An further investigation that was conducted over the period of three years and reported in the 2019 issue of the journal BMJ examined the impact of labeling on three separate restaurant chains in Louisiana, Texas, and Mississippi. Researchers discovered a temporary decrease in calorie consumption—of roughly 60 calories per order—after labeling was introduced. One challenge in simply providing diners with calorie numbers is that people may underestimate how many calories they consume daily and how many they burn through exercise, according to some research. For instance, a study published in Medicine & Science in Sports & Exercise found a wide range of under and overestimation, with some participants believing they'd burned up to 72 percent more calories during exercise.
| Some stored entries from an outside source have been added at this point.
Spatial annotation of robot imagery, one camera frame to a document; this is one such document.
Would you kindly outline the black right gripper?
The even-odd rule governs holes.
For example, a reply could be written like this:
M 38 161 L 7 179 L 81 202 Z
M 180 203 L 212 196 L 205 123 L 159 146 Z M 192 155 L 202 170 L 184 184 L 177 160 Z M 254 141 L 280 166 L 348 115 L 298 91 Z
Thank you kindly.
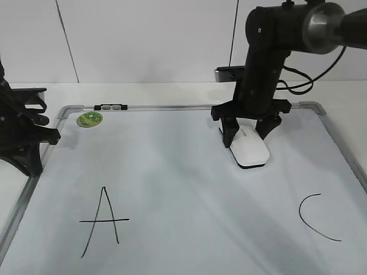
M 289 50 L 249 49 L 243 74 L 236 81 L 233 99 L 211 108 L 212 119 L 221 119 L 225 148 L 231 146 L 240 129 L 236 118 L 258 120 L 255 130 L 264 140 L 282 122 L 281 117 L 274 114 L 290 112 L 288 100 L 274 99 L 282 67 L 289 55 Z

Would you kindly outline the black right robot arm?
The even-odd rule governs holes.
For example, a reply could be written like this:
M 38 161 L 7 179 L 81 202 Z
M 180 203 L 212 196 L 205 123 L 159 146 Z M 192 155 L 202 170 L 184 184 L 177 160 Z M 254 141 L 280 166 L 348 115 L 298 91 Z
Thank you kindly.
M 256 120 L 256 132 L 265 138 L 281 124 L 280 114 L 289 113 L 291 103 L 275 99 L 274 93 L 292 52 L 365 49 L 366 10 L 347 14 L 340 5 L 326 1 L 258 6 L 247 17 L 245 35 L 249 45 L 245 64 L 215 70 L 218 83 L 236 84 L 232 100 L 211 109 L 212 119 L 221 121 L 226 147 L 239 131 L 239 118 Z

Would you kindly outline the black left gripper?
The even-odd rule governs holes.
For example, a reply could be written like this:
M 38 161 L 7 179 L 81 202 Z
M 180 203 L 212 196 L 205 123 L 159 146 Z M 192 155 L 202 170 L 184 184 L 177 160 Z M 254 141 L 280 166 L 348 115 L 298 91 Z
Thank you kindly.
M 61 136 L 48 128 L 46 88 L 11 88 L 1 67 L 1 157 L 26 176 L 39 176 L 42 171 L 40 144 L 56 145 Z
According to dietitian Patricia Bannan, RDN, author of From Burnout to Balance, eating better when dining out can include a variety of tactics, whether you want to pay attention to calories or not. She recommends strategies like:
Make fun the absolute top priority, advises Bannan. You can feel less enthused about eating out generally if you choose a meal that you don't truly want solely because of the calorie count on the menu.
"At the end of the day, one meal isn't going to derail your health goals," she notes. "Just as one healthy meal isn't going to instantly make you healthier, one indulgent meal isn't going to make you unhealthy. It's the steps and strategies you implement daily that add up to a big difference in your overall health."